Friday, May 22, 2015

Blog Three: A Friendship Worth Dying For

Becoming a twenty first century citizen, in my eyes, is synchronous with understanding the world from a global perspective as our version of reality is highly biased until we see the world through a fresh pair of eyes. Even though I had read many news reports about the Taliban in Afghanistan, my comprehension of their immortality was incomplete until I obtained a first person perspective of the atrocities they committed in the form of The Kite Runner by Khaled Hosseini. No other book has haunted me so deeply as a reminder of how privileged I am to live in a country where murder and vicious assault are not affecting the general population. We may consider these acts to be relics of another era , but in other parts of the world a suspicious glance could be a death wish. The stream of consciousness from the central narrator, Amir delivers a brutally realistic portrayal of the fall of Afghan's monarchy leading to the invasion of Soviet military forces and subsequent exodus of refugees to Pakistan or the United States.
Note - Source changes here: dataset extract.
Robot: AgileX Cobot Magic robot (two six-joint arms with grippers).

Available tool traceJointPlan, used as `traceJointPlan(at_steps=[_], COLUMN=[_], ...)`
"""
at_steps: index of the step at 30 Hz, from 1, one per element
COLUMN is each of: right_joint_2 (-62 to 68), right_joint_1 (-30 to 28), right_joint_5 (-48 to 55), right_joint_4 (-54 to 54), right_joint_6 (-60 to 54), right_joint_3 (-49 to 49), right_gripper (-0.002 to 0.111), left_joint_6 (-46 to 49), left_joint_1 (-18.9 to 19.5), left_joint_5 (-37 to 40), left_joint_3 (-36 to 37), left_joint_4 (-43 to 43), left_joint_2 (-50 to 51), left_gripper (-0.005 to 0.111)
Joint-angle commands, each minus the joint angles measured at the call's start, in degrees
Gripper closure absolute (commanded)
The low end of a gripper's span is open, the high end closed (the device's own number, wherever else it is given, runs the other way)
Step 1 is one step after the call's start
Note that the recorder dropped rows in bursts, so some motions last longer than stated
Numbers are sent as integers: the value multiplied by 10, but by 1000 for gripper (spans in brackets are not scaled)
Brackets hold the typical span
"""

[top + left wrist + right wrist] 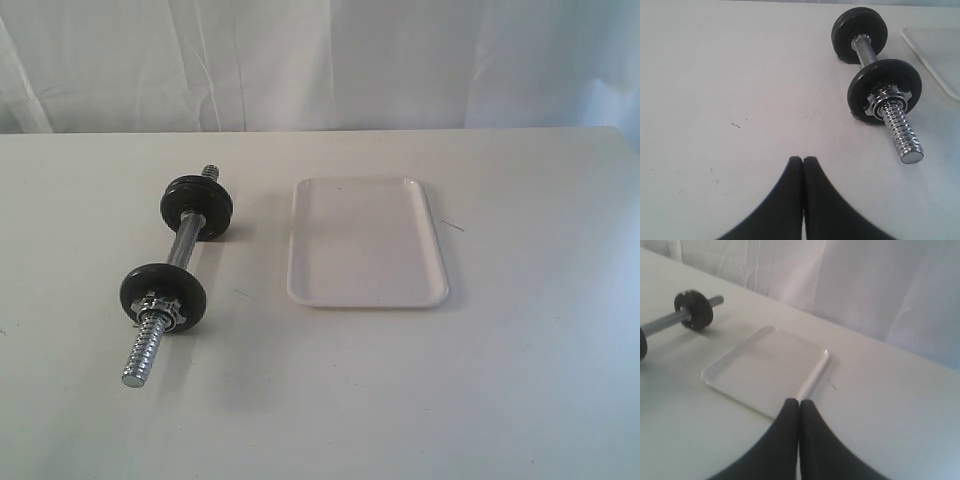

However, these events that initiated the rise of the Taliban regime act as a foil to the humanity of Amir and Hassan who, despite their separate social classes, form an inseparable bond over childhood kite flying days. Amir acts the kite runner, retrieving the fallen kites of other flyers until Amir flies the kite longer than all the kids who have left the safety of their neighborhoods to compete with one another. The bildungsroman aspect of this novel stems from Amir's failure to save Hassan from an act of violence when he was little due to his cowardice. For the rest of his life, Amir seeks to redeem himself and purge his corruptible nature. The striking antithesis of violence in parallel to undeterrable friendship offered a previously unobtainable view of not only the history of the Taliban, but the insuppressible power of human connection that will withstand even the most harrowing circumstances. I was stunned by the vehemence Hosseini crafted with a mere sprinkling of words: "A boy who can't stand up for himself becomes a man who stand up to anything." But the most significant reason why I believe all high schoolers should read this book is that it is from an entirely unique, and alien perspective of a boy who grew up halfway around the world where he endured more hardships than I ever will.
A link to discussion questions and more information:
http://www.litlovers.com/reading-guides/13-fiction/510-kite-runner-hosseini?start=1

A Favorite Quote (or two):
"There is only one sin, and that is theft...when you tell a lie, you steal someone's right to the truth."
“I wondered if that was how forgiveness budded; not with the fanfare of epiphany, but with pain gathering its things, packing up, and slipping away unannounced in the middle of the night.” 
“There are a lot of children in Afghanistan, but little childhood.”